Exercise directions
In the data below, one line contains "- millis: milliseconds" and a later one contains "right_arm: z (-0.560". Print both, with every line between them, exactly and alone.

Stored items
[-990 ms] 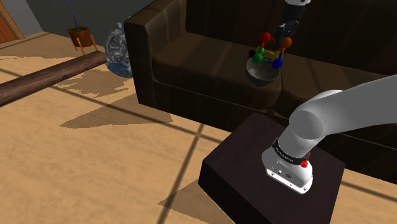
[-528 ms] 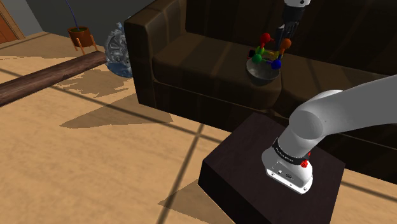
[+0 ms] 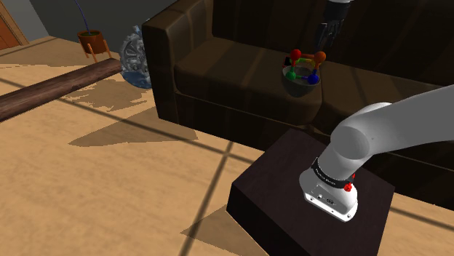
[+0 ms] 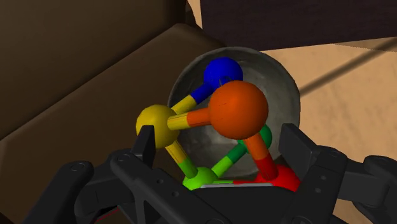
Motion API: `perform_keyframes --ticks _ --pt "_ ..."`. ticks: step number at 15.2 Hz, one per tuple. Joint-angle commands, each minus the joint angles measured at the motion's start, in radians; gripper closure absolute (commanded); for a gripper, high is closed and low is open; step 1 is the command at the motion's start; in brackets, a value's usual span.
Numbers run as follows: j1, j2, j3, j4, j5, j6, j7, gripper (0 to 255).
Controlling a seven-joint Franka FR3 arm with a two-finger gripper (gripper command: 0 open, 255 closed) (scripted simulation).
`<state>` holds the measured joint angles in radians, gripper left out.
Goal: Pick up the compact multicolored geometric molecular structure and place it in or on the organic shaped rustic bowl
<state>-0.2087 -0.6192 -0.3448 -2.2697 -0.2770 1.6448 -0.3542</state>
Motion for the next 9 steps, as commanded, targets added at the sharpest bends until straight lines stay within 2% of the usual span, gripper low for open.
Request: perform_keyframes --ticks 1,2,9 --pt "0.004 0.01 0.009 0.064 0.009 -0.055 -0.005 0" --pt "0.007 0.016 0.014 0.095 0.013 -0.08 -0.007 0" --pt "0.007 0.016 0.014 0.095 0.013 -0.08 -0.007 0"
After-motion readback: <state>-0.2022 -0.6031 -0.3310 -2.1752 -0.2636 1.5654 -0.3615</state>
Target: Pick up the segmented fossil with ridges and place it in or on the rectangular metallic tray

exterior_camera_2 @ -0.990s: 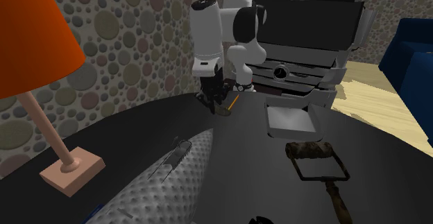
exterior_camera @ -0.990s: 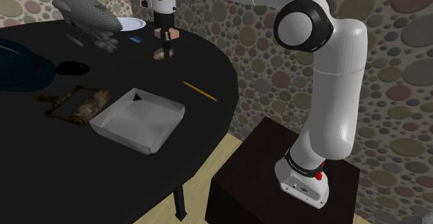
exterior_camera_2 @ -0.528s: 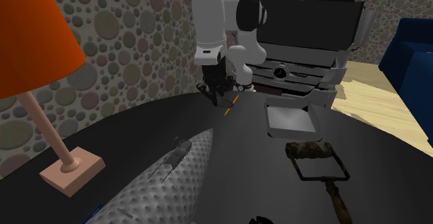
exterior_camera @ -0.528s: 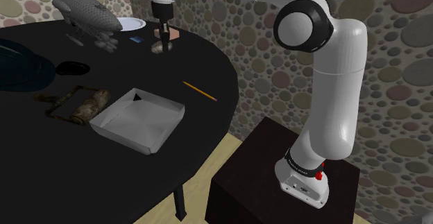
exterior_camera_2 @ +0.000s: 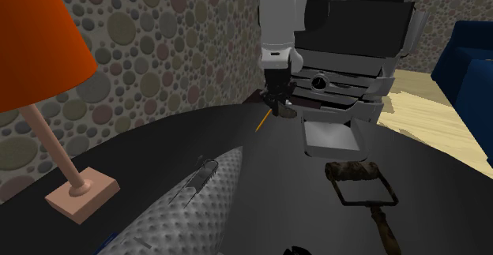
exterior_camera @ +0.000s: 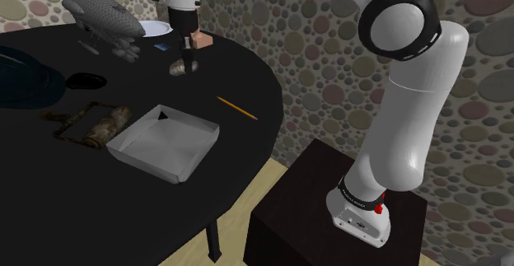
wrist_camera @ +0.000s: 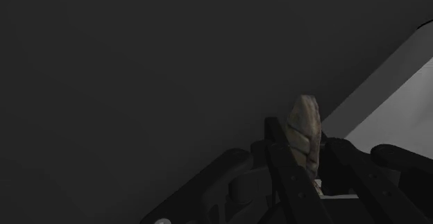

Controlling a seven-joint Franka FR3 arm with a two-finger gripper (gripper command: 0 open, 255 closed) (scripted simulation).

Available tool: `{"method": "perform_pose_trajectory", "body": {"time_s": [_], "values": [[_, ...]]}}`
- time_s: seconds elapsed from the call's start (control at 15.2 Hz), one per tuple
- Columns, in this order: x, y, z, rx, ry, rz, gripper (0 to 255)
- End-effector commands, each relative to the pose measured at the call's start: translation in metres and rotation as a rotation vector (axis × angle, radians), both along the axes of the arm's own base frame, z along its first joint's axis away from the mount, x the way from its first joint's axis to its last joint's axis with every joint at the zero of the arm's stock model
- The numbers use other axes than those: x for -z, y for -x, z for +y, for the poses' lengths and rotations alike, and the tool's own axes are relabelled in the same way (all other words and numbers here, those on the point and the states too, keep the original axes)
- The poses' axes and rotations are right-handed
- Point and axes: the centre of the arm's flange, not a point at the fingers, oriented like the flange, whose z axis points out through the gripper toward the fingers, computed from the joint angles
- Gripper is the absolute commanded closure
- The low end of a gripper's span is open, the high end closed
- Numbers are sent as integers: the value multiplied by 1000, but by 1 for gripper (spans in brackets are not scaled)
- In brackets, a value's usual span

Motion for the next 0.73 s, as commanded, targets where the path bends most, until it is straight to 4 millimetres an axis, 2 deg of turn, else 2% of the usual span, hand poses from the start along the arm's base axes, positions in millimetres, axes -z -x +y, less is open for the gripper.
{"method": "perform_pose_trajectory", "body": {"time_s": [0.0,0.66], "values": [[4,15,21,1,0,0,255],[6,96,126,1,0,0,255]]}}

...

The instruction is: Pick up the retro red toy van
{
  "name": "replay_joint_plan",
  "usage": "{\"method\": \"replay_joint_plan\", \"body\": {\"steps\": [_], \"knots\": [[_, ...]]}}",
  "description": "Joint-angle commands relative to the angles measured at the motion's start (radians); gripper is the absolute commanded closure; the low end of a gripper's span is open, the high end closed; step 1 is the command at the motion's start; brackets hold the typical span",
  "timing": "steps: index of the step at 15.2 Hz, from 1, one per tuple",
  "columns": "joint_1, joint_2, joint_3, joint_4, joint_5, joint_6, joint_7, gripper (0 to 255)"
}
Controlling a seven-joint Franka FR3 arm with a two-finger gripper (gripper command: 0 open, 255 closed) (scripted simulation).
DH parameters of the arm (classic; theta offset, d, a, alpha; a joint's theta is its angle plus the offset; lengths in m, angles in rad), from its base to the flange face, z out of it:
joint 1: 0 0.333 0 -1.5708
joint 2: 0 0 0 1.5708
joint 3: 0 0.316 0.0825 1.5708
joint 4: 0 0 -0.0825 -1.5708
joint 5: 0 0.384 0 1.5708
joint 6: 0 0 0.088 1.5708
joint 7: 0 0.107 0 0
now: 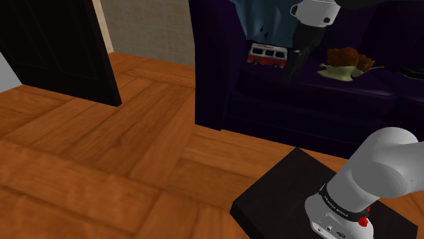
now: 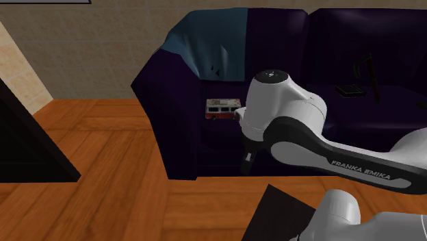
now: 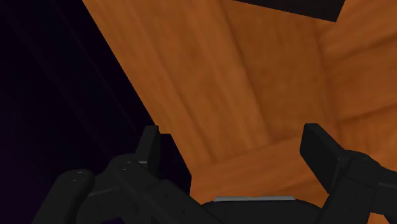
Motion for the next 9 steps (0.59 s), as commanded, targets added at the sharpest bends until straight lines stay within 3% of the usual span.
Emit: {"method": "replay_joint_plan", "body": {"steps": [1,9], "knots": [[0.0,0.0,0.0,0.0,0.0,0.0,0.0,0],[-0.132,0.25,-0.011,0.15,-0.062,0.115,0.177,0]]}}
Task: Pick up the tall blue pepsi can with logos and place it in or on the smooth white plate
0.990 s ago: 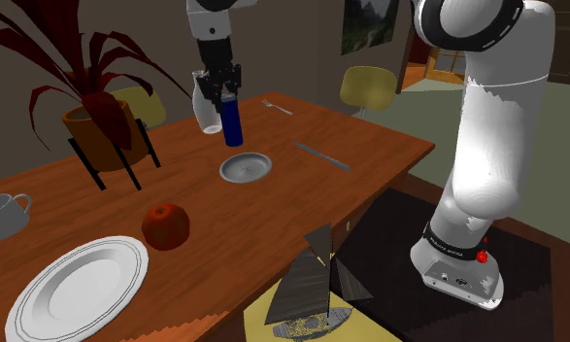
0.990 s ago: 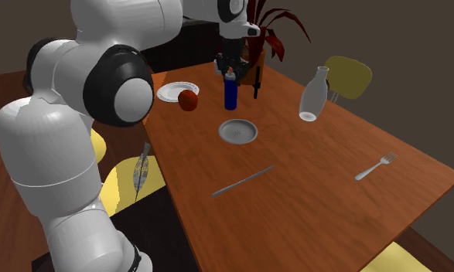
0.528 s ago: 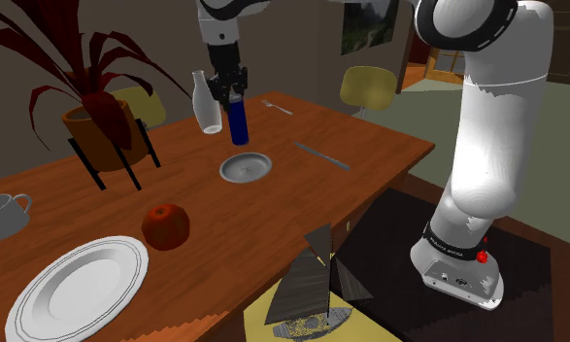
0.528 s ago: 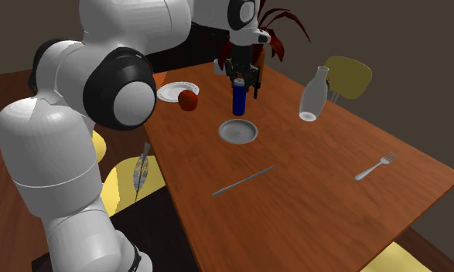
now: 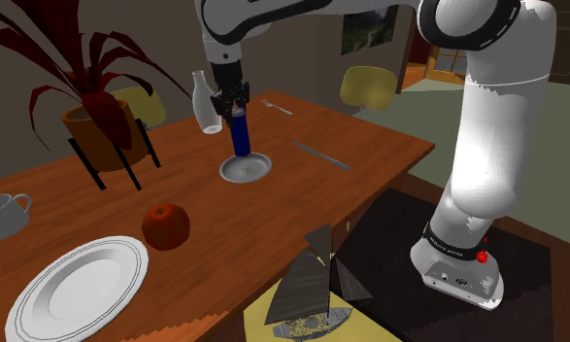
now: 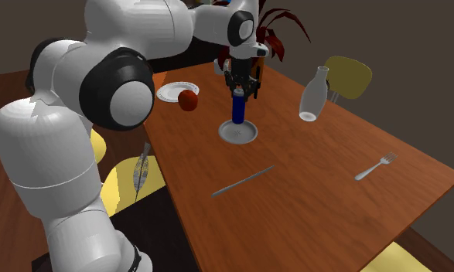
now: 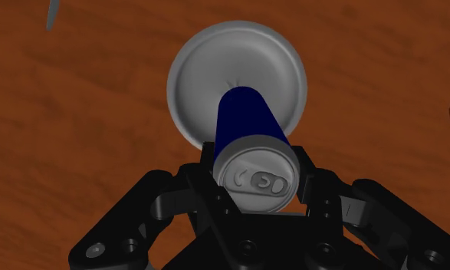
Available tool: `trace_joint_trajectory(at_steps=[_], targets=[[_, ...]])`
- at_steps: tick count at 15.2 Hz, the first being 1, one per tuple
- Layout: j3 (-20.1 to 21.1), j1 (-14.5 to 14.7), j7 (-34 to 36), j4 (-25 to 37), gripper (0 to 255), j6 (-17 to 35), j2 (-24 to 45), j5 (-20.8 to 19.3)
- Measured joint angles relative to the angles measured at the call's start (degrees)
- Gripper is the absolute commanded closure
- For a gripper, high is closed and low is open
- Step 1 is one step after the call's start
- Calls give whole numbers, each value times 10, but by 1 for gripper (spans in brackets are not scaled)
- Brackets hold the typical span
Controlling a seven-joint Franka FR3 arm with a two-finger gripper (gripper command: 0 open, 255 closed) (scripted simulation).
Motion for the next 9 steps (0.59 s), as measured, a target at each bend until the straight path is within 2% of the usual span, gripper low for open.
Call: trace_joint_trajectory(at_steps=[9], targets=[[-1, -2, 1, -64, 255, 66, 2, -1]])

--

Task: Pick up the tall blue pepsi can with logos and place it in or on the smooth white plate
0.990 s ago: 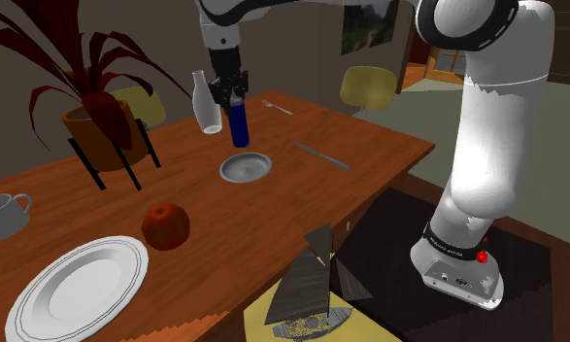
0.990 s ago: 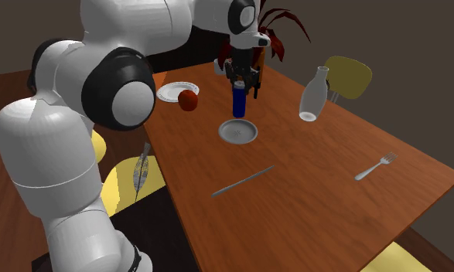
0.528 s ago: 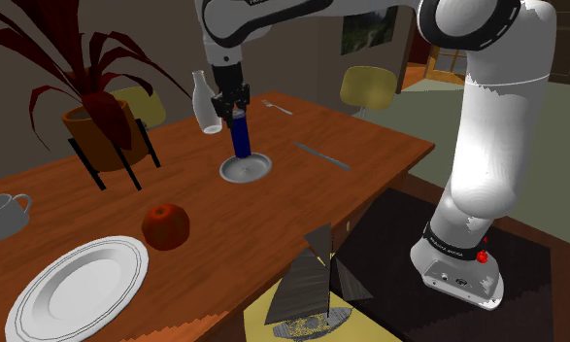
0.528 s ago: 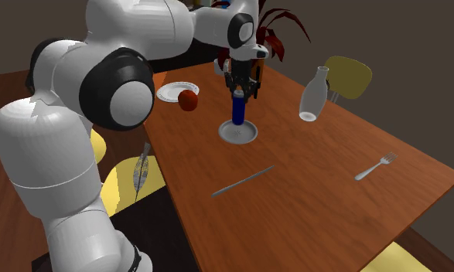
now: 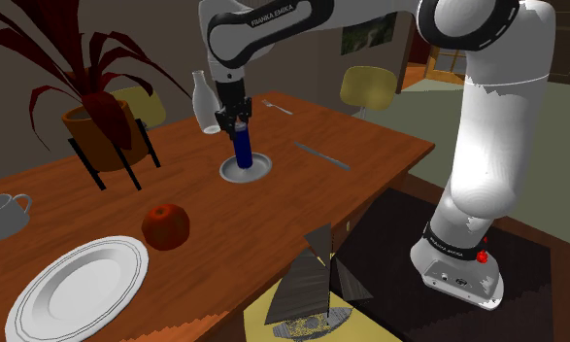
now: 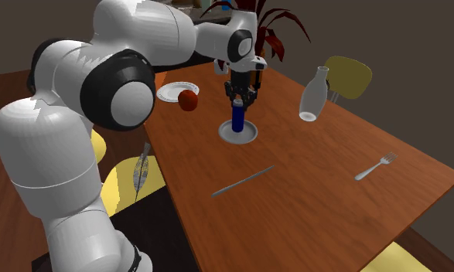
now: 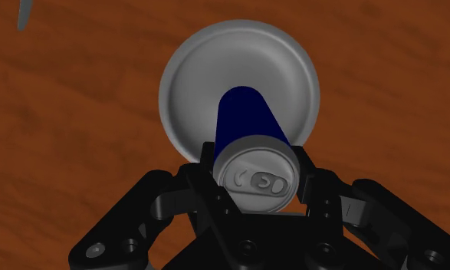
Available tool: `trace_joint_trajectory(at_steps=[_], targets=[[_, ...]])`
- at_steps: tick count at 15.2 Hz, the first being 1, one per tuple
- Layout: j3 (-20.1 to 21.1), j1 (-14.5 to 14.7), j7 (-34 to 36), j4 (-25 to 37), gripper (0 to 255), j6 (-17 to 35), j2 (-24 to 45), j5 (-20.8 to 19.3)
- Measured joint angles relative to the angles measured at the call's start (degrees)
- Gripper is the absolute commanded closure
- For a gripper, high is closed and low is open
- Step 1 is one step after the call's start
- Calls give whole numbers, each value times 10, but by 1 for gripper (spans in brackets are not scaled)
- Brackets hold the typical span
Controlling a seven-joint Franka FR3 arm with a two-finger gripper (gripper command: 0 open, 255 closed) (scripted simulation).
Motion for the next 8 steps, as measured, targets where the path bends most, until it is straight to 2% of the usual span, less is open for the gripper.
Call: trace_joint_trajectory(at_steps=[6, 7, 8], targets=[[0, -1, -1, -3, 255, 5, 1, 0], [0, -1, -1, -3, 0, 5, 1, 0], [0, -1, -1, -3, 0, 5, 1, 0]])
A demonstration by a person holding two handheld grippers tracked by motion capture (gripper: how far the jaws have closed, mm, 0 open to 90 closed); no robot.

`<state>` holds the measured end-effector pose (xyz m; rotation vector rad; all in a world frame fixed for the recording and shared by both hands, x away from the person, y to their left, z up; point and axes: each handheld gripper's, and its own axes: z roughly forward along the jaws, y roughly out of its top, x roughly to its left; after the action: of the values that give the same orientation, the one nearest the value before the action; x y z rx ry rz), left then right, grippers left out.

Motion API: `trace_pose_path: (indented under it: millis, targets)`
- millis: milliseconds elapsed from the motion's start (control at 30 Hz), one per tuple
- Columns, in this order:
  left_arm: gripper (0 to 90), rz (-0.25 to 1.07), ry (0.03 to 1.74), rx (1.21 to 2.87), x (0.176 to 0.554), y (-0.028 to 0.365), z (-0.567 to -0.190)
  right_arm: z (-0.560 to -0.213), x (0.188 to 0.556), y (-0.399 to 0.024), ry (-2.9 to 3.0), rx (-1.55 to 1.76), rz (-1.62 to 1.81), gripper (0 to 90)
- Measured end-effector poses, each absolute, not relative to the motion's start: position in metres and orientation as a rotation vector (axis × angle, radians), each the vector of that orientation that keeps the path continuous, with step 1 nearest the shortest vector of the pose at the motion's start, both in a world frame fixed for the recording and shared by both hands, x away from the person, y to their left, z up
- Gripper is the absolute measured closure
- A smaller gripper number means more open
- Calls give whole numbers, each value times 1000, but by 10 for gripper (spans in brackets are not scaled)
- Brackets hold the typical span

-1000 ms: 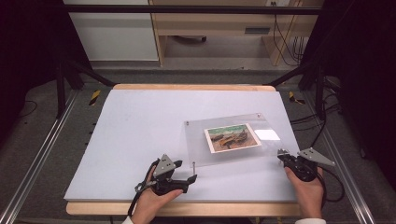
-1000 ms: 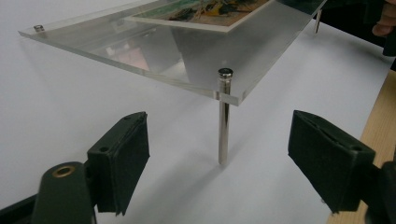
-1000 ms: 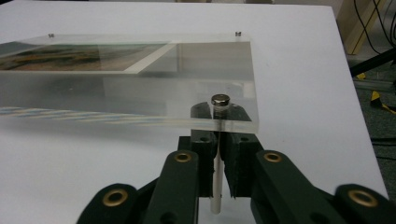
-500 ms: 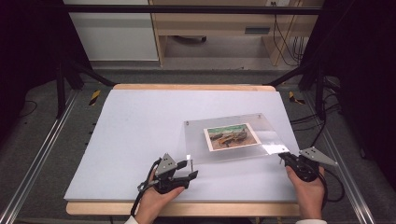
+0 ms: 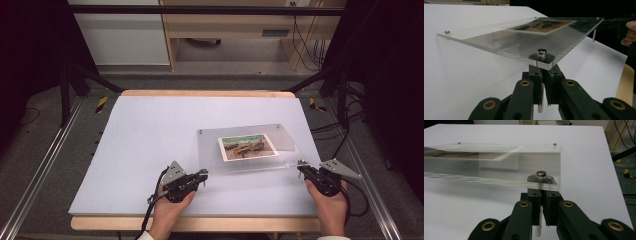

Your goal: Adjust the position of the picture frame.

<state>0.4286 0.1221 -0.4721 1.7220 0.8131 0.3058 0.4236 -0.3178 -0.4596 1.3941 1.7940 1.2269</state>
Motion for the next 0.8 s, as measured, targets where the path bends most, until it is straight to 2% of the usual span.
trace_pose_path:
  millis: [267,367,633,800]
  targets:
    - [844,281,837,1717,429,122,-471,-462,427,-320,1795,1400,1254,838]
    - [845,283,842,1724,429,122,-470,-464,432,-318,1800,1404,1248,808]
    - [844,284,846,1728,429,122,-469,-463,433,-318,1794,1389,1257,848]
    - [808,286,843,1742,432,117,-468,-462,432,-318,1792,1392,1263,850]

Reply
- millis: milliseconds elapsed from the motion's start (control at 30 Hz), one per tuple
- Columns, in this order:
  left_arm: gripper (0 to 90), rz (-0.25 to 1.07), ry (0.03 to 1.74), rx (1.21 to 2.87), x (0.176 to 0.554), y (-0.028 to 0.365), z (-0.567 to -0.190)
  right_arm: z (-0.560 to -0.213), x (0.188 to 0.556), y (-0.399 to 0.024), ry (-2.9 to 3.0), rx (-1.55 to 1.76), rz (-1.62 to 1.81), gripper (0 to 90)

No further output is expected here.